The underlying thread here is that organizations aren’t executing on their DEI strategies because a majority of C-suite executives aren’t actively engaged in the work through their day-to-day actions, strategic priorities and employee interactions. And therein lies the solution.
Follow the Numbers
We need our executives to dive into DEI alongside their CDEIOs and middle managers to demonstrate that it isn’t just a passing management trend — but rather, a business and moral imperative. We need them to see the inherent value in DEI in order to properly resource and demonstrate efforts. And we need them to engage in good-faith DEI discussions to show their employees that even leaders at the highest levels can ask questions, shift systems and grow as human beings. Simply put, we need genuine executive buy-in.

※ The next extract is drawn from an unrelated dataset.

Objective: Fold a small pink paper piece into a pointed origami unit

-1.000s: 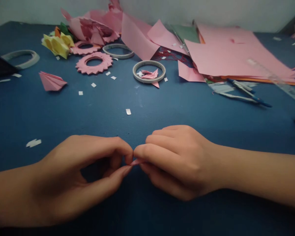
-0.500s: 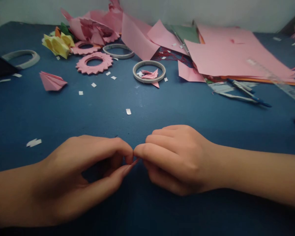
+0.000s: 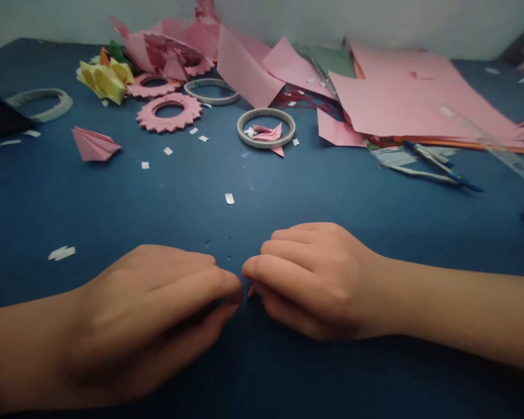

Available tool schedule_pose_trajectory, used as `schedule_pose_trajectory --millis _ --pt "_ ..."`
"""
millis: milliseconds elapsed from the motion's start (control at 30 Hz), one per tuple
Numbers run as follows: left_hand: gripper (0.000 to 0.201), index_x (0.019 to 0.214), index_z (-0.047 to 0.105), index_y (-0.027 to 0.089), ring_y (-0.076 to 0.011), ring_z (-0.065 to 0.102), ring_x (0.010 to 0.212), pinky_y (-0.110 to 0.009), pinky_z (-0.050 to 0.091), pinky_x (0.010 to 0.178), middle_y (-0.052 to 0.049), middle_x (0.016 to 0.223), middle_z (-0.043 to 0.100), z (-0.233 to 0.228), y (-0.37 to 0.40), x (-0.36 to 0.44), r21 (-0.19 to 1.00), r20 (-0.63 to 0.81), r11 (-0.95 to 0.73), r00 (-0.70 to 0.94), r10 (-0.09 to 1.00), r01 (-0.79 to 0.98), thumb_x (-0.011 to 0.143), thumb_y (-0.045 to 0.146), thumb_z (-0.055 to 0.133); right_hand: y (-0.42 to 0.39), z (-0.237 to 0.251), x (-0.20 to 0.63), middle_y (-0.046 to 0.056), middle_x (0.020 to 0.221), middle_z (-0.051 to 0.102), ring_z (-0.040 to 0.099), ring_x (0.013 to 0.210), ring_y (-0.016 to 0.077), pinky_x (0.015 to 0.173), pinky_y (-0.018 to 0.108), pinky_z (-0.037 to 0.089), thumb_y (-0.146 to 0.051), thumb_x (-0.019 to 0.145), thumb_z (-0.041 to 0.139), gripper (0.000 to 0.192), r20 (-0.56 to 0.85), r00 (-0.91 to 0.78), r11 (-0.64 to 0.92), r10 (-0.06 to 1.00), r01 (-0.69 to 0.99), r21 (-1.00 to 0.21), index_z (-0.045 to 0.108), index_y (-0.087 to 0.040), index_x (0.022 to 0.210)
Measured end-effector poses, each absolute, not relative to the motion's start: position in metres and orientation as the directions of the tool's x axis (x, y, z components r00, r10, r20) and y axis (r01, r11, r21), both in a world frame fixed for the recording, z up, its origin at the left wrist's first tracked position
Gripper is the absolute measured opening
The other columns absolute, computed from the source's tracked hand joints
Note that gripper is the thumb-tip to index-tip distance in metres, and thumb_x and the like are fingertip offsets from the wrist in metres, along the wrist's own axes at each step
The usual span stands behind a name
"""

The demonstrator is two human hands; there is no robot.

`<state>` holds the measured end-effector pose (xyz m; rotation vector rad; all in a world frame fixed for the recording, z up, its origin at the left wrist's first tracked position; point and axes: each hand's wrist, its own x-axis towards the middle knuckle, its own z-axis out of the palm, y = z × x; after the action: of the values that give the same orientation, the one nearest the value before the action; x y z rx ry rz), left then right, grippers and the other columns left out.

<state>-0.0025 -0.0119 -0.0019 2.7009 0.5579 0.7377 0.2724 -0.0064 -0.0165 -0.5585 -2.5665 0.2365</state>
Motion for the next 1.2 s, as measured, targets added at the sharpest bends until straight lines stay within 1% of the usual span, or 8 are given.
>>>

One of the best ways to gain buy-in on any company initiative, not just DEI, is to show the C-suite compelling data. To that end, start by examining your Equal Employment Opportunity Commission data. All employers with 100-plus employees are required to report to the EEOC on gender, race and ethnicity by job type. As of 2019, a large majority of these companies (61%) did not disclose these numbers publicly.
Do you see gaps in your workforce? It’s wise to address them. A field experiment by an assistant professor of accounting at Stanford Graduate School of Business found that a majority of job seekers would sacrifice a higher salary to work for a more inclusive company.
Inspiring True Change
There are companies out there that can help in this regard. The Center for WorkLife Law, for example, audits how biases pop up in performance evaluations. The findings can be sobering, to say the least. Getting along with others and having a positive attitude are seemingly optional for white men but necessary characteristics for women and people of color — in one audit, 83% of Black men were praised for having good attitudes versus 46% of white men. To combat those biases, two changes to performance evaluations were suggested. The results were substantially more constructive feedback for marginalized groups and more leadership mentions.
True change comes from disrupting current power structures and systems. To turn DEI pledges into DEI practices, we need executives to get on board in a big way. DEI is three separate words, and oftentimes we get caught up on the first. But “diversity” means nothing without creating a truly equitable workplace, and that means something different to each individual based on their past experiences. And inclusion is only impactful if the company has systems to support and sustain it.
That doesn’t mean sending out companywide emails or public promises. It means acknowledging that the systems they’re operating in don’t serve the DEI work employees are demanding — and prioritizing actions that build more just workplaces.